Panic Attack or Heart Attack?

This question comes up constantly, and for good reason: the two share symptoms like chest pain, shortness of breath, sweating, nausea, and a feeling of impending doom. But there are reliable differences.

Panic attacks typically cause sharp or stabbing chest pain that stays in the chest. Heart attacks cause a squeezing, pressure-like pain that often radiates to the arm, jaw, neck, or back. Heart attacks usually follow physical exertion, like shoveling snow or climbing stairs. Panic attacks are triggered by emotional stress or appear out of nowhere. The most telling difference is what happens over time: panic attack symptoms peak and then fade within minutes. Heart attack symptoms persist or come in waves, getting better and then worse again.

If you’ve never had a panic attack before and you’re experiencing chest pain, treat it as a potential heart attack until proven otherwise. If you wake up at night with chest pain and have no history of daytime panic attacks, that’s another reason to seek emergency care.

Long-Term Prevention With Therapy

Cognitive behavioral therapy (CBT) is the most effective long-term treatment for recurrent panic attacks and panic disorder. About 70% of people who go through CBT respond to treatment, and roughly 35% achieve full remission, meaning their panic attacks stop entirely.

One of the most effective components of CBT for panic is called interoceptive exposure. The idea is counterintuitive: you deliberately trigger the physical sensations of panic in a controlled setting so your brain learns they aren’t dangerous. A therapist might have you hyperventilate for 60 seconds, spin in a chair, run in place, breathe through a narrow straw with your nose pinched, or hold your breath for 30 seconds. Each exercise mimics a specific sensation of panic, like dizziness, racing heart, or breathlessness.

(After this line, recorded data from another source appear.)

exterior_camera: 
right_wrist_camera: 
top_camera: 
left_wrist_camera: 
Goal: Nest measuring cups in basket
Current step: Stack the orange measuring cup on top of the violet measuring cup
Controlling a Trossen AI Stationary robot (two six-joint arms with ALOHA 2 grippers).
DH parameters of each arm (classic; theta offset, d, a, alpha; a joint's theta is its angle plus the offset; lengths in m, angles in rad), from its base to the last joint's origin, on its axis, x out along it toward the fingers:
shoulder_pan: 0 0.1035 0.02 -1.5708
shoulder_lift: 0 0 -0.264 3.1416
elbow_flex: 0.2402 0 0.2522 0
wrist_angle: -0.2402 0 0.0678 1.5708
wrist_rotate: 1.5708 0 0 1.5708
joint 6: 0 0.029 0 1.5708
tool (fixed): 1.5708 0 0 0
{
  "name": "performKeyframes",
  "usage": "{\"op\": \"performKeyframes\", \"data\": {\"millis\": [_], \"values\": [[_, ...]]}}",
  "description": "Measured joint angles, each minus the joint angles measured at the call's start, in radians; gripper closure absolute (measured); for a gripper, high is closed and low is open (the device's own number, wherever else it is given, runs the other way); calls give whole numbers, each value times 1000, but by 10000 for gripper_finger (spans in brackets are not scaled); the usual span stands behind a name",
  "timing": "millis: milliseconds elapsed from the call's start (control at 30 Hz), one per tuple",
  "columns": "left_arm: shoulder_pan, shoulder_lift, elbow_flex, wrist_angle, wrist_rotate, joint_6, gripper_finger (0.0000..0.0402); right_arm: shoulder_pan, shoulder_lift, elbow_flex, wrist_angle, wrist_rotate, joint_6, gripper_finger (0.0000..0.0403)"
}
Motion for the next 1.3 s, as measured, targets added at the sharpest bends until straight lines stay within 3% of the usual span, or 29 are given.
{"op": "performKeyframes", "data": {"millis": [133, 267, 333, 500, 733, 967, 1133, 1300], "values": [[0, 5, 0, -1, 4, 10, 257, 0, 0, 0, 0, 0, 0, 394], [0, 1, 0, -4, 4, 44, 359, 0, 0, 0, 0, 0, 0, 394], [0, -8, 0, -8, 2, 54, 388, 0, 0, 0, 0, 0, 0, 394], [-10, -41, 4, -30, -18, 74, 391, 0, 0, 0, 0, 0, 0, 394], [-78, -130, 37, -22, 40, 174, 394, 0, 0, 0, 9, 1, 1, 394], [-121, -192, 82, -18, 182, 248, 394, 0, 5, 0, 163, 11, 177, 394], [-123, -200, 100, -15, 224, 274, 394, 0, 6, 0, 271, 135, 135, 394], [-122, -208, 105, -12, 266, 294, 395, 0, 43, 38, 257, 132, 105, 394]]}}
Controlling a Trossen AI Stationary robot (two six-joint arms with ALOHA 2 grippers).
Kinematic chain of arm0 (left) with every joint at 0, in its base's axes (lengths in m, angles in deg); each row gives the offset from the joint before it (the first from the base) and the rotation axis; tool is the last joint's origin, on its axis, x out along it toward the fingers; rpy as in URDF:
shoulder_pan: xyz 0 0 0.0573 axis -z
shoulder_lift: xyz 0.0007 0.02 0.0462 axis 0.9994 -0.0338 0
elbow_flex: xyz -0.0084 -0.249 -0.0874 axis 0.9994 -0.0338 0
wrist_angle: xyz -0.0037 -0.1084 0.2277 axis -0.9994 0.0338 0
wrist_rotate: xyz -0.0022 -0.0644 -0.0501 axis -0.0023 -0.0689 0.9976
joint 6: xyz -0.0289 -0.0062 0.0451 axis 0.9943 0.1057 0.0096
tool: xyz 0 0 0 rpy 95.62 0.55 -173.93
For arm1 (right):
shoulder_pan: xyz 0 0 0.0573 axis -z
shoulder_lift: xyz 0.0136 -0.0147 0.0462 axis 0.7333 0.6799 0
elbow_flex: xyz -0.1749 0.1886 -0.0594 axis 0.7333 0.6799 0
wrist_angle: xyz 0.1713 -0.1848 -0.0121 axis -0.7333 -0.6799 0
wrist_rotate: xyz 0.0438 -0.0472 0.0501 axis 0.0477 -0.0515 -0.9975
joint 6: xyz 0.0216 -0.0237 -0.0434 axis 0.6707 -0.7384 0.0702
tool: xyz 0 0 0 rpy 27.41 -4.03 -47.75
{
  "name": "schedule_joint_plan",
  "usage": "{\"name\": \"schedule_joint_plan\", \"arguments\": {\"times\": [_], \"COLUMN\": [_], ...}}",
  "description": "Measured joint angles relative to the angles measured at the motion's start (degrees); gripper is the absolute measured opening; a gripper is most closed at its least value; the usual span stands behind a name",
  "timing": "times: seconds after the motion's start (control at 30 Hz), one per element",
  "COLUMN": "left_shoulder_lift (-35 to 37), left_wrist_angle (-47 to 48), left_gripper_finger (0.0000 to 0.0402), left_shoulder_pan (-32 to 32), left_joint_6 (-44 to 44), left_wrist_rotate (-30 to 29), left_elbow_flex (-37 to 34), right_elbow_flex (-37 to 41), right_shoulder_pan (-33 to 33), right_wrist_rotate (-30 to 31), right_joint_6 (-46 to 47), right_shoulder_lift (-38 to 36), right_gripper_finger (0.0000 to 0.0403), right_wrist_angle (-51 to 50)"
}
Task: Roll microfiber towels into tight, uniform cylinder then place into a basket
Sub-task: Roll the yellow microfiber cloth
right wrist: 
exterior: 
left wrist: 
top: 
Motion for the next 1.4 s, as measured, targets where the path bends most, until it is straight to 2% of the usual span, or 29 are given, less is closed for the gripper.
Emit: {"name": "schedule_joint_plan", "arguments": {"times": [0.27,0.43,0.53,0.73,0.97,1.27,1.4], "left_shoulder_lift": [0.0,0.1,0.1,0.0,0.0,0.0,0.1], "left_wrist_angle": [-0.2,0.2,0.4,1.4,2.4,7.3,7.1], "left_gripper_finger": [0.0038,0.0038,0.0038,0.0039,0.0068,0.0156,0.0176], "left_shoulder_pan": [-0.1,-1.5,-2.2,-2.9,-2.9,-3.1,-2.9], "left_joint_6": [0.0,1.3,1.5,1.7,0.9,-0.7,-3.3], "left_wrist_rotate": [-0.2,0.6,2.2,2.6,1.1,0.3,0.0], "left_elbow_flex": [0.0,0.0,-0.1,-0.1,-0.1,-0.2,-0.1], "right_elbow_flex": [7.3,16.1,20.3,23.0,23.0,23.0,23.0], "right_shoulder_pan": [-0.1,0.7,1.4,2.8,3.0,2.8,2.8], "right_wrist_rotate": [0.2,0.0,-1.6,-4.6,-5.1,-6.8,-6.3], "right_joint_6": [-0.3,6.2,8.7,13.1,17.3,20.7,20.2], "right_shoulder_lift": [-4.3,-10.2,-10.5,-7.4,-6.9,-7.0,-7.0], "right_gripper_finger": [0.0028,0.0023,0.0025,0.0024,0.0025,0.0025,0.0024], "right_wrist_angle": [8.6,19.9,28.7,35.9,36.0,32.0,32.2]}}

You repeat each exercise until your anxiety rating drops significantly, then extend the duration or do it in unfamiliar places. Over time, the sensations that used to trigger full-blown panic become just sensations. Your brain stops interpreting a fast heartbeat as a catastrophe, which breaks the cycle at its source.

Medication Options

For people whose panic attacks are frequent or severe enough to interfere with daily life, medication can help alongside therapy. SSRIs (a class of antidepressant) are the standard first-line treatment. They take several weeks to reach full effect, but they reduce the frequency and intensity of attacks over time with a relatively low risk of serious side effects.

Benzodiazepines work much faster and can stop an attack within minutes, but they carry a real risk of dependence with regular use. They’re typically prescribed only for short-term or as-needed use while an SSRI builds up in your system. The goal for most treatment plans is to use therapy and, if needed, an SSRI to reach a point where panic attacks become rare or stop altogether.